Folk Medicine

Latin name: Aconiti tuber

Usable parts: For homeopathic remedies, the young tubers are fast-dried at a temperature of 50°C.3

Harvest period: September. 3. Due to its toxicity, picking is inadvisable.

Constituents: Alkaloid, aconitine, napelline, sugar, starch3

Action: Analgesic, antipyretic, lethal3

Application: It wasn’t so long ago that aconite was still in wide use as an antipyretic. As some patients did not survive this treatment, it became restricted to a few homeopathic uses. Its D30 concentrate is used to lower fever and treat nerve-related ailments.6, 15

Risk of misidentification: Delphinium, grown in many home gardens15

Tips for Domestic Cultivation

It is easily grown from seeds. Due to its high toxicity-level, it should be planted where it poses no risk to children and animals. Even contact with a small 1 – 2 g plant can be lethal.
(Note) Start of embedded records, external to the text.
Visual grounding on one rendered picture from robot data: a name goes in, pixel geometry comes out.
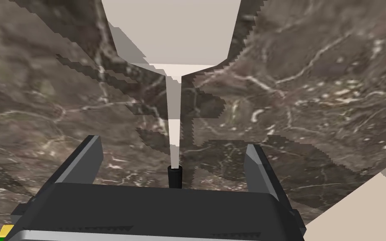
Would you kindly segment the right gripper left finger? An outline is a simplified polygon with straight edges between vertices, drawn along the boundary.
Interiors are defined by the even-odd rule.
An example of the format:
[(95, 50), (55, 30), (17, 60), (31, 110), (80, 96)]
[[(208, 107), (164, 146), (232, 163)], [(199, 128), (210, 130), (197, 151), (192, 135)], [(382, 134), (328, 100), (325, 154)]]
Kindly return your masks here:
[(88, 135), (48, 179), (48, 183), (92, 184), (103, 162), (100, 136)]

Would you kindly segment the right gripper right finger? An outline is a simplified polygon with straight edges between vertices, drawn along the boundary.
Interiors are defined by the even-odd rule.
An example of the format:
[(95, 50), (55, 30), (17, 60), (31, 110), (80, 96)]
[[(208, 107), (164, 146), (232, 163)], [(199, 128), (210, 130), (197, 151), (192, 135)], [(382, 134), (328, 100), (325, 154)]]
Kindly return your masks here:
[(288, 210), (292, 206), (270, 162), (259, 144), (248, 144), (244, 157), (244, 174), (249, 192), (268, 193)]

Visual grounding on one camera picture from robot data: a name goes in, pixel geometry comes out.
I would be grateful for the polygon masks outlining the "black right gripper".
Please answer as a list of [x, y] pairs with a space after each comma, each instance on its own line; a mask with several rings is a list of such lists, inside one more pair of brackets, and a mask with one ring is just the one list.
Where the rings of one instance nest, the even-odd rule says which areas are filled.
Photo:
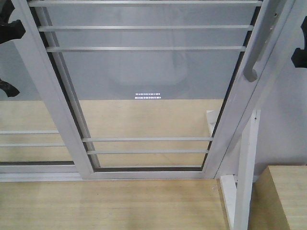
[[304, 48], [296, 48], [291, 60], [296, 68], [307, 67], [307, 18], [305, 18], [301, 24], [301, 29], [304, 36]]

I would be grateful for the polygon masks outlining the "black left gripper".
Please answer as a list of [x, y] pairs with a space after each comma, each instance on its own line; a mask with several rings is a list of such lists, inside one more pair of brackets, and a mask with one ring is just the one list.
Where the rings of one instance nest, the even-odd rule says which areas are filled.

As the only insect species strong enough to open the flower and reach the sweet nectar, bumblebees are the sole pollinators of this plant. Since the bumblebee population is on the decline, natural monkshood found in the wild is thus also at risk.

Fun Fact

Even the Senate in ancient Rome decreed monkshood to be a forbidden remedy.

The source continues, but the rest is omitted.